Your answer should be every line of the entries that has the string "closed" in it.

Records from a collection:
- - - - -
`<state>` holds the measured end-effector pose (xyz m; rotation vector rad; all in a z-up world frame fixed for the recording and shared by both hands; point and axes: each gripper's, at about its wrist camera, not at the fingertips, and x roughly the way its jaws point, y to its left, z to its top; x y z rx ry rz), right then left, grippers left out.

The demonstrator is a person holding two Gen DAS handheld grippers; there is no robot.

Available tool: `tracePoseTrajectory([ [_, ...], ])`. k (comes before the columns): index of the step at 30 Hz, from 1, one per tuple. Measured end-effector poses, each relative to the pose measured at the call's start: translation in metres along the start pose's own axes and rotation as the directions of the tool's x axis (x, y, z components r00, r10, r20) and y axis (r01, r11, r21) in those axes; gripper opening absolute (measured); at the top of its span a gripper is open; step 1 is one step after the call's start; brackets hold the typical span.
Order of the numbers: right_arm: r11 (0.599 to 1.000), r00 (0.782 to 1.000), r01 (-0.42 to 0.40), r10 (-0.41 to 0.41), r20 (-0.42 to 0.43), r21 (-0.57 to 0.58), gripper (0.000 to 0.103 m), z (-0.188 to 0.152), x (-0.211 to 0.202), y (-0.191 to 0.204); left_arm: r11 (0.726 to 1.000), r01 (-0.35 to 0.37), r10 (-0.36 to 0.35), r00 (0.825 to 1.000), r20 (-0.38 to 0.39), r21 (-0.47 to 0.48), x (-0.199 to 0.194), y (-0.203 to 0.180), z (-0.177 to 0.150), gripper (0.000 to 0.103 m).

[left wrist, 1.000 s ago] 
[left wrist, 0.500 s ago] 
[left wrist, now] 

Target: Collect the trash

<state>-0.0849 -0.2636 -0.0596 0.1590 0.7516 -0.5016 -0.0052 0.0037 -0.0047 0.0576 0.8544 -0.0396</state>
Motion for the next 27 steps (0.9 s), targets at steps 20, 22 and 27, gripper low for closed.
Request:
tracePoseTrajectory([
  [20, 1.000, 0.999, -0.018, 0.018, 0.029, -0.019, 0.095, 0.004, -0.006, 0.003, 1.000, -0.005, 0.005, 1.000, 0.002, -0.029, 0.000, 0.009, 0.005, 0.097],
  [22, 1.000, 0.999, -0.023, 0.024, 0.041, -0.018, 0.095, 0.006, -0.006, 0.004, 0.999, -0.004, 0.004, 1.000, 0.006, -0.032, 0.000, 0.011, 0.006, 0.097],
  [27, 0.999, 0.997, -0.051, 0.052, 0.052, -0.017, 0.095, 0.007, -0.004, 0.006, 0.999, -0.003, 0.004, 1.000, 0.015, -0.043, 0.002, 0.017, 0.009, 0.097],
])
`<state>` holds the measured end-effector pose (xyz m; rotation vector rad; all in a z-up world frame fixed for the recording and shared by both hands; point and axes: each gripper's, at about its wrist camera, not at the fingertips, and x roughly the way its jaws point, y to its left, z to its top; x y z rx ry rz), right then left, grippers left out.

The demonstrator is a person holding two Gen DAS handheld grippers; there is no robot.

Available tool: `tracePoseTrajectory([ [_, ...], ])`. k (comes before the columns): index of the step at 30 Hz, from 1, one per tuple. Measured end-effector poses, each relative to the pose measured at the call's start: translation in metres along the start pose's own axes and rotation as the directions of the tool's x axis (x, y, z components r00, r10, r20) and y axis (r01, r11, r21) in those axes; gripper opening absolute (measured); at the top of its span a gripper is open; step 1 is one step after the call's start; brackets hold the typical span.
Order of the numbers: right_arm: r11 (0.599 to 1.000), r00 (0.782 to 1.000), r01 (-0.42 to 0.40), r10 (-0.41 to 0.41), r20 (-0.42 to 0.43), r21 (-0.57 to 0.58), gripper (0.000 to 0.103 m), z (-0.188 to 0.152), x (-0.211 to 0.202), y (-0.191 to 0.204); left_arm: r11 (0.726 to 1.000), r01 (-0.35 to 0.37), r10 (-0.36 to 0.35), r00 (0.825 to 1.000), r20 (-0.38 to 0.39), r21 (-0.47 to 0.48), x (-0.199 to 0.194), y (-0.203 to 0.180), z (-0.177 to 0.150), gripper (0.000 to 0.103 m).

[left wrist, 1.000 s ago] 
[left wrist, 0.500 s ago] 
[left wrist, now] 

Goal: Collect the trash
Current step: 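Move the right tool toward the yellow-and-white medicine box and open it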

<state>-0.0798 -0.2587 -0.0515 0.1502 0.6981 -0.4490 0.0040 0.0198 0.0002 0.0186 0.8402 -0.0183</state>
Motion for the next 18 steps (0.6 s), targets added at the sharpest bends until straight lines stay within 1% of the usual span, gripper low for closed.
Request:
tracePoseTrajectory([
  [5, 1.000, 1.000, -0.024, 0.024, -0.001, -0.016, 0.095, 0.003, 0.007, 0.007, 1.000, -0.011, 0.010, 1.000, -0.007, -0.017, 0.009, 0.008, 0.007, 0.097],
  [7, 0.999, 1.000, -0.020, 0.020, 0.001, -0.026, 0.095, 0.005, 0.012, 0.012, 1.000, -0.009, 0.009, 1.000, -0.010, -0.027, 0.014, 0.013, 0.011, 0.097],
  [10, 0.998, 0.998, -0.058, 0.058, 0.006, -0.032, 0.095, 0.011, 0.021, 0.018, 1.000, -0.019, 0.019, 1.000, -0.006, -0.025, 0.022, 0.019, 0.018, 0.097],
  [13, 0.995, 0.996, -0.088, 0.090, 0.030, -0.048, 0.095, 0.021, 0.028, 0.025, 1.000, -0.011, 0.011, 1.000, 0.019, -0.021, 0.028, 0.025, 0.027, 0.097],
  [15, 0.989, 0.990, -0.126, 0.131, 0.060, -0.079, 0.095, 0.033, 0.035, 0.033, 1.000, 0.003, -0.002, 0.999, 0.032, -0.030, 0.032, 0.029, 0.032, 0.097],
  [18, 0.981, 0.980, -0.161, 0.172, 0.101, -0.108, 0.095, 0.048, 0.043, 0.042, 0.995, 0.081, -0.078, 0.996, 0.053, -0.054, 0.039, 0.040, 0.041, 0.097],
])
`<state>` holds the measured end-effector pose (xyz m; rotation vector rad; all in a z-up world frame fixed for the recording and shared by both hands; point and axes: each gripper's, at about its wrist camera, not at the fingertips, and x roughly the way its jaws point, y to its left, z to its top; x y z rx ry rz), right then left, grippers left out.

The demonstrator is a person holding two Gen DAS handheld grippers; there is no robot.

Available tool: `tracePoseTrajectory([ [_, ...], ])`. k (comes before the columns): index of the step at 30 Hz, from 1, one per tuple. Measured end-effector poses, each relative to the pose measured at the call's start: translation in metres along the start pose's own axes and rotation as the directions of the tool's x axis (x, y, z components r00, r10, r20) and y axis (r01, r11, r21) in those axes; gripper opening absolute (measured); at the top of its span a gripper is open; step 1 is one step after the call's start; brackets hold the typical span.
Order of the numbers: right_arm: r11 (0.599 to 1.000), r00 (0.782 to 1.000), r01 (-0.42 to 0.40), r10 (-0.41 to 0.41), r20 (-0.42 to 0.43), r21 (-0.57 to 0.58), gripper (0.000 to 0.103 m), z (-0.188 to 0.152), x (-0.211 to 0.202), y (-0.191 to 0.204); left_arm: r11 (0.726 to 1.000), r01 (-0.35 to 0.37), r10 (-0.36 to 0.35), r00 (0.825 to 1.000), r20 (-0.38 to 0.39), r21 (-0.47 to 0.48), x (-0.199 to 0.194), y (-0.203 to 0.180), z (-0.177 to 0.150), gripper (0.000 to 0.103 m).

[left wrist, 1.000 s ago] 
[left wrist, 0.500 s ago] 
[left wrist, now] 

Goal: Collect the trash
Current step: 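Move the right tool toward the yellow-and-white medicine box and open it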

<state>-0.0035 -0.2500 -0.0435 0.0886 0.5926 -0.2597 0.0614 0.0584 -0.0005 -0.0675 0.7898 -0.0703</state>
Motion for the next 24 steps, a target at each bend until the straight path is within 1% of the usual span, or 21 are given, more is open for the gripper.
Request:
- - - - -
■ **Answer space**:
Motion for the next 27 steps (0.9 s), targets at steps 20, 22 and 27, gripper low for closed.
Motion for the next 18 steps (0.6 s), targets added at the sharpest bends until straight lines stay within 1% of the usual span, gripper low for closed.

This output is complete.